ABOUT THIS EXERCISE: Your answer should be one number, the count of lines in the data that hold "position".

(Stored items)
---

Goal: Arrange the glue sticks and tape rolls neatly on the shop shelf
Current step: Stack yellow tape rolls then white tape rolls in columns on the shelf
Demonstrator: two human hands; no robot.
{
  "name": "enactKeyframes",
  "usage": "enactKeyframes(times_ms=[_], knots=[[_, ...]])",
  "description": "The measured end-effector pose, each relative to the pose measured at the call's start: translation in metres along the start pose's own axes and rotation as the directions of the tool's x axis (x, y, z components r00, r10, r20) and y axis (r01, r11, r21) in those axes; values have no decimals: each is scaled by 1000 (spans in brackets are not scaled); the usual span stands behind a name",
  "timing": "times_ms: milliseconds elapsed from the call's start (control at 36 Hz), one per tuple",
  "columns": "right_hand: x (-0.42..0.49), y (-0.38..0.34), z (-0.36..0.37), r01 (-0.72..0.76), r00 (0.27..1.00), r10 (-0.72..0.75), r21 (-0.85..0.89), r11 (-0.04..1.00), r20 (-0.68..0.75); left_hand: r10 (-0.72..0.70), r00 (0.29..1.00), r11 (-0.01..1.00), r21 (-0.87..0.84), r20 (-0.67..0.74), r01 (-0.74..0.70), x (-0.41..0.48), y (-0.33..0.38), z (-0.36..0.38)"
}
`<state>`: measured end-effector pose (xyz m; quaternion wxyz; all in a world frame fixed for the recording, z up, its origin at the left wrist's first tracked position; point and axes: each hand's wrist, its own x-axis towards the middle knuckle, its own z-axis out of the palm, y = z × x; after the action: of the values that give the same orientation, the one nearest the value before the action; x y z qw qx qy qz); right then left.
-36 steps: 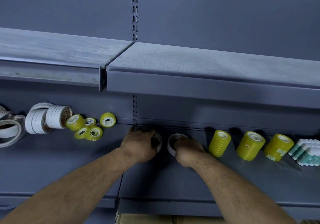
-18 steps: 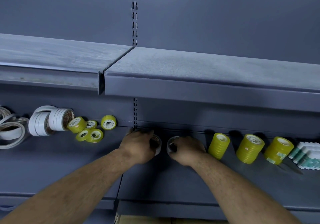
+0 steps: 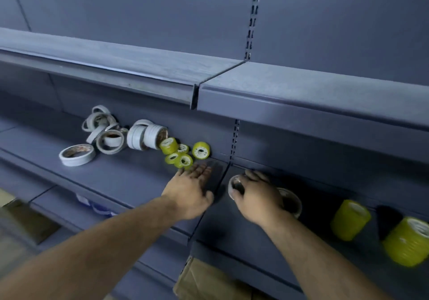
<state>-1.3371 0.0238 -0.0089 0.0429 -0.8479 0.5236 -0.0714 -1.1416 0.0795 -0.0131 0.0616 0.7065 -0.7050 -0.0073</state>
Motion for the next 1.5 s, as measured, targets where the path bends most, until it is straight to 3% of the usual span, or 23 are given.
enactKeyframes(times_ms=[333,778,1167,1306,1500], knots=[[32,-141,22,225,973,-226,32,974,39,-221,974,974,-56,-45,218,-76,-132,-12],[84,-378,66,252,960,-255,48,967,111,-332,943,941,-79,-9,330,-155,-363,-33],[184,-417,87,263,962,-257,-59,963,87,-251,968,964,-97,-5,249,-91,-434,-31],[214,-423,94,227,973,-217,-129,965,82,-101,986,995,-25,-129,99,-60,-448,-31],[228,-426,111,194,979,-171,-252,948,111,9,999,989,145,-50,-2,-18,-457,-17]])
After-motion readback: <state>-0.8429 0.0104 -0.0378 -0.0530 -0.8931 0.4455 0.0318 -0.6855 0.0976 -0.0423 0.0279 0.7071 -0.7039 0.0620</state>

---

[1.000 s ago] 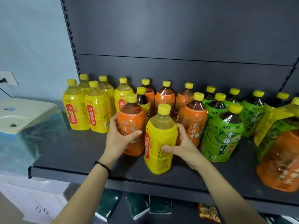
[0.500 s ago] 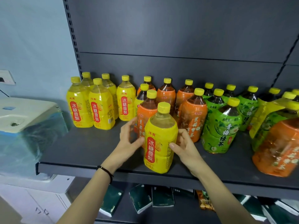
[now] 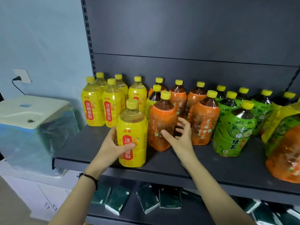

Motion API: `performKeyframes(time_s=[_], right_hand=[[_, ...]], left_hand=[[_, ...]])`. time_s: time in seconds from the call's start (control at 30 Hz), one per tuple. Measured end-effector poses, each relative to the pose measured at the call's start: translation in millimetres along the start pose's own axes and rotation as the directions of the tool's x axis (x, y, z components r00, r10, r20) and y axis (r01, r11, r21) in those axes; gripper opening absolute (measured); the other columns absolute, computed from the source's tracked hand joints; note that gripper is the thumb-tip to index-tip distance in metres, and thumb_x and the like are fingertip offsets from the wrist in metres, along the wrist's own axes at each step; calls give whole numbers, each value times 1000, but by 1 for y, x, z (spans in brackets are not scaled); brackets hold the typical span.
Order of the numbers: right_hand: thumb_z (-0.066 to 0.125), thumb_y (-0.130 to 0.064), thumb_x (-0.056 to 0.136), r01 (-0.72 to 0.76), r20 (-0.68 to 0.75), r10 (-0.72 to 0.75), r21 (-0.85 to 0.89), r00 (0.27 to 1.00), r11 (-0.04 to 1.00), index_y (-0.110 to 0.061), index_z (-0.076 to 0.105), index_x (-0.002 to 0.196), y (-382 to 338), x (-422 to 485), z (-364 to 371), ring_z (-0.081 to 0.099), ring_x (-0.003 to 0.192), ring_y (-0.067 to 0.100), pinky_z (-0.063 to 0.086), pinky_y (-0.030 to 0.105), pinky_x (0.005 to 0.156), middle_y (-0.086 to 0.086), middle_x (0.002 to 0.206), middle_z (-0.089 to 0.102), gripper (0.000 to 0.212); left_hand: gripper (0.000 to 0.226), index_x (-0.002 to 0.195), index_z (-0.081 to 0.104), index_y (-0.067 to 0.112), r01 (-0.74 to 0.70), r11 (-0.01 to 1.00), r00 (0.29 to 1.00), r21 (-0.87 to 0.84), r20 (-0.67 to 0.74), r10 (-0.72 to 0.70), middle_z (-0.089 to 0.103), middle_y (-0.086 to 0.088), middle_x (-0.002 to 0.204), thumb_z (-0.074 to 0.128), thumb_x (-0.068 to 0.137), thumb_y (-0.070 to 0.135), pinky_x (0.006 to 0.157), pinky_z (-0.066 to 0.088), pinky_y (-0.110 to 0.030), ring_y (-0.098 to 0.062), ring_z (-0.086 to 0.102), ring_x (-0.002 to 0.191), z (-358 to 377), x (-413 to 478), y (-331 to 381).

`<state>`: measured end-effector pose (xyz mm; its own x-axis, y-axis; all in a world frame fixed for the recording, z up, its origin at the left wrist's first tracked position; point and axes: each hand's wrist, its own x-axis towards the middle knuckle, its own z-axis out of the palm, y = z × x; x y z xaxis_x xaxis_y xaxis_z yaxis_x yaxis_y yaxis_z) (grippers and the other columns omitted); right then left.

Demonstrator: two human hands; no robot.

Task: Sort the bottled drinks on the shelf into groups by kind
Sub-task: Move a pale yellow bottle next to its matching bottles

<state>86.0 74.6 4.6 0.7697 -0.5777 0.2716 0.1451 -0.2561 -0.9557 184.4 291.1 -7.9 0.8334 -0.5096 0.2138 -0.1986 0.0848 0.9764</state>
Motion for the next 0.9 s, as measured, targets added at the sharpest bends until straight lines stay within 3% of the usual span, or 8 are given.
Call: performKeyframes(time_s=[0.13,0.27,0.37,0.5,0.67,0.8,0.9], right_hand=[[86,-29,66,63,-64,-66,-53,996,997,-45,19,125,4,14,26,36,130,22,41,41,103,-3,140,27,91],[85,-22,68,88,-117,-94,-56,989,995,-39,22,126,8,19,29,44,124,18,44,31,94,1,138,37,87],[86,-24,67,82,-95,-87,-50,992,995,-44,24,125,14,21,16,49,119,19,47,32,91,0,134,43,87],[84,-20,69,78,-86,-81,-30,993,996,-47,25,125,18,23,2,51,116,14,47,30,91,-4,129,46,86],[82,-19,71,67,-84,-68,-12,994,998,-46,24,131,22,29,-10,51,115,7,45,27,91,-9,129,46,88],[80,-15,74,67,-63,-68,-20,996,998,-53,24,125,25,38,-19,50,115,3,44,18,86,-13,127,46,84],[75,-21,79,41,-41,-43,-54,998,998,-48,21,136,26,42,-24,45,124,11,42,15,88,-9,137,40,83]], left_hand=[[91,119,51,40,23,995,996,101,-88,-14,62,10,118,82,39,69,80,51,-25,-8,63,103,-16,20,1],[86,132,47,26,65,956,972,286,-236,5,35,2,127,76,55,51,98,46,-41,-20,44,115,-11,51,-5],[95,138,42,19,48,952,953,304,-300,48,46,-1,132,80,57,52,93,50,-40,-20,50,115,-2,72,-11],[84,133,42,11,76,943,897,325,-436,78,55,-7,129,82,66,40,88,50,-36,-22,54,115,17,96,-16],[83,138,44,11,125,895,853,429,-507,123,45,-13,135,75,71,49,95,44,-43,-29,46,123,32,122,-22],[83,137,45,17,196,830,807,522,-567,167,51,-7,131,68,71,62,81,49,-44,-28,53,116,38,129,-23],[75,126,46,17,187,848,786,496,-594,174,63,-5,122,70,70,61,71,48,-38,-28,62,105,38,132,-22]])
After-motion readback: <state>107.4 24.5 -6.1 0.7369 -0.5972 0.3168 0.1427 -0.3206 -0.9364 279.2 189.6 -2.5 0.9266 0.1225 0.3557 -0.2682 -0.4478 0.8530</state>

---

RESULT FOR THIS EXERCISE: 2